| PROBLEM DESCRIPTION |
All of the data below is to be printed again exactly.

· · ·

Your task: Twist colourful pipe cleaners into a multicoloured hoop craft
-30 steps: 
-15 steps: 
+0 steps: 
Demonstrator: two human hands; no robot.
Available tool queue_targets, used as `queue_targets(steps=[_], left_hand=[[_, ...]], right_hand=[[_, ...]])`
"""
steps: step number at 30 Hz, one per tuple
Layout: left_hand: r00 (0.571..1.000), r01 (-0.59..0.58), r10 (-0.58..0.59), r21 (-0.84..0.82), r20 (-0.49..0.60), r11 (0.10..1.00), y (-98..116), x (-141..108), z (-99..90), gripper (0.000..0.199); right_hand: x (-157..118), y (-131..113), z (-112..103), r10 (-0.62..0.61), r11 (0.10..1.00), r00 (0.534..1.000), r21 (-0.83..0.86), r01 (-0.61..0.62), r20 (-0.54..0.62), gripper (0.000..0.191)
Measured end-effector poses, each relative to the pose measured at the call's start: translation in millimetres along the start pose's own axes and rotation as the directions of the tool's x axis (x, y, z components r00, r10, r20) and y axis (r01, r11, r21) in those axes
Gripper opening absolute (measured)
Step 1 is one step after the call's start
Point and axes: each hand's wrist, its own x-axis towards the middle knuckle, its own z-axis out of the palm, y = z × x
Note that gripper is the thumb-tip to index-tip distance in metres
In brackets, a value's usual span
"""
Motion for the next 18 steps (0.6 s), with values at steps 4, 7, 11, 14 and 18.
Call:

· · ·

| SOLUTION FOR THIS PROBLEM |
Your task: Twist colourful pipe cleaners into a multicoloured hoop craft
-30 steps: 
-15 steps: 
+0 steps: 
Demonstrator: two human hands; no robot.
Available tool queue_targets, used as `queue_targets(steps=[_], left_hand=[[_, ...]], right_hand=[[_, ...]])`
"""
steps: step number at 30 Hz, one per tuple
Layout: left_hand: r00 (0.571..1.000), r01 (-0.59..0.58), r10 (-0.58..0.59), r21 (-0.84..0.82), r20 (-0.49..0.60), r11 (0.10..1.00), y (-98..116), x (-141..108), z (-99..90), gripper (0.000..0.199); right_hand: x (-157..118), y (-131..113), z (-112..103), r10 (-0.62..0.61), r11 (0.10..1.00), r00 (0.534..1.000), r21 (-0.83..0.86), r01 (-0.61..0.62), r20 (-0.54..0.62), gripper (0.000..0.191)
Measured end-effector poses, each relative to the pose measured at the call's start: translation in millimetres along the start pose's own axes and rotation as the directions of the tool's x axis (x, y, z components r00, r10, r20) and y axis (r01, r11, r21) in those axes
Gripper opening absolute (measured)
Step 1 is one step after the call's start
Point and axes: each hand's wrist, its own x-axis towards the middle knuckle, its own z-axis out of the palm, y = z × x
Note that gripper is the thumb-tip to index-tip distance in metres
In brackets, a value's usual span
"""
Motion for the next 18 steps (0.6 s), with values at steps 4, 7, 11, 14 and 18.
Call:

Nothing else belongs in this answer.